Fase ini mengubah jaringan menjadi read-write, menghubungkan suara (connecting voices). Pengguna mulai menciptakan konten melalui platform media sosial dan aplikasi.
Namun, meskipun pengguna yang menciptakan nilai dan data, kekuasaan dan keuntungan terakumulasi di tangan segelintir korporasi besar (big tech).
Nilai diekstraksi dari data pengguna dan keuntungan tidak didistribusikan kembali secara proporsional. Inilah era sentralisasi ekonomi data.
3. Internet Nilai (Web3)
Fase ini adalah jawaban atas kegagalan Web2 dalam hal desentralisasi nilai. Web3 berfokus pada menghubungkan nilai (connecting value) dengan menciptakan lapisan kepercayaan (trust layer) di atas internet, yaitu Blockchain.
Tujuannya adalah mengembalikan kendali nilai dan data kepada individu. Di sini, mata uang kripto berbasis komunitas menjadi penting karena ia berfungsi sebagai alat untuk memastikan kontribusi manusia (waktu, energi, partisipasi) dapat diukur dan dihargai secara adil tanpa perantara.
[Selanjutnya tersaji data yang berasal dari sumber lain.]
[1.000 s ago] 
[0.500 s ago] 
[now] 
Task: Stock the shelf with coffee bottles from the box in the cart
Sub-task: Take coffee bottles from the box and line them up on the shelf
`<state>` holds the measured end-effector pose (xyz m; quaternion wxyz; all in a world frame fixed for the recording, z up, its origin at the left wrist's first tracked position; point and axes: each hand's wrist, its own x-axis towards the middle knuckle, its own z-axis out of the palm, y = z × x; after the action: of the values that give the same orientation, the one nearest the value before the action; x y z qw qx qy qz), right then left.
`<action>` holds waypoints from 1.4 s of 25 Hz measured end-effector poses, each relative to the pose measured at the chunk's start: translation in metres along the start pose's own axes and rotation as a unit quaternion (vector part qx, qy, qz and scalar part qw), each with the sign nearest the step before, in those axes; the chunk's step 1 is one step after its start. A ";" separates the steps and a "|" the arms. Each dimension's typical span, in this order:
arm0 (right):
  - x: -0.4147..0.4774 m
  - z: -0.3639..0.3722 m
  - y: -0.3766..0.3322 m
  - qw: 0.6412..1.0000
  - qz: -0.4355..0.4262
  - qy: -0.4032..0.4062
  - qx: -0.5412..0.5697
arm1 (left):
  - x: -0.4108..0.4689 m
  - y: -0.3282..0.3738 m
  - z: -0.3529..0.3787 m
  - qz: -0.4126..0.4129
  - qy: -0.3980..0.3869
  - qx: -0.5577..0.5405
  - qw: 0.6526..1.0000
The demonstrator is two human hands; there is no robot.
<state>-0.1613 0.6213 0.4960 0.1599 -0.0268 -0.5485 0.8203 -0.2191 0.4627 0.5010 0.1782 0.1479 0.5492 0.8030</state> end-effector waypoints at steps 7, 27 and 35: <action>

Mata Uang Komunitas: Manifestasi Kontribusi Manusia
Mata uang kripto yang berbasis komunitas mewujudkan misi Web3: menciptakan nilai yang didukung oleh aktivitas kolektif---bukan oleh cadangan bank atau otoritas pemerintah.
Mata uang yang berbasis komunitas menjauhi model mining intensif energi (Proof-of-Work) dan beralih ke mekanisme konsensus yang lebih ringan, di mana token didistribusikan berdasarkan partisipasi dan kontribusi aktif.
Agar mata uang komunitas ini berkelanjutan, nilai harus berakar pada konsensus internal. Konsep Konsensus Nilai Kolektif digunakan untuk menetapkan acuan nilai di antara anggota.
Konsensus ini berfungsi sebagai kompas moral yang bertujuan menstabilkan nilai dan memotivasi interaksi ekonomi riil, bukan sekadar spekulasi pasar.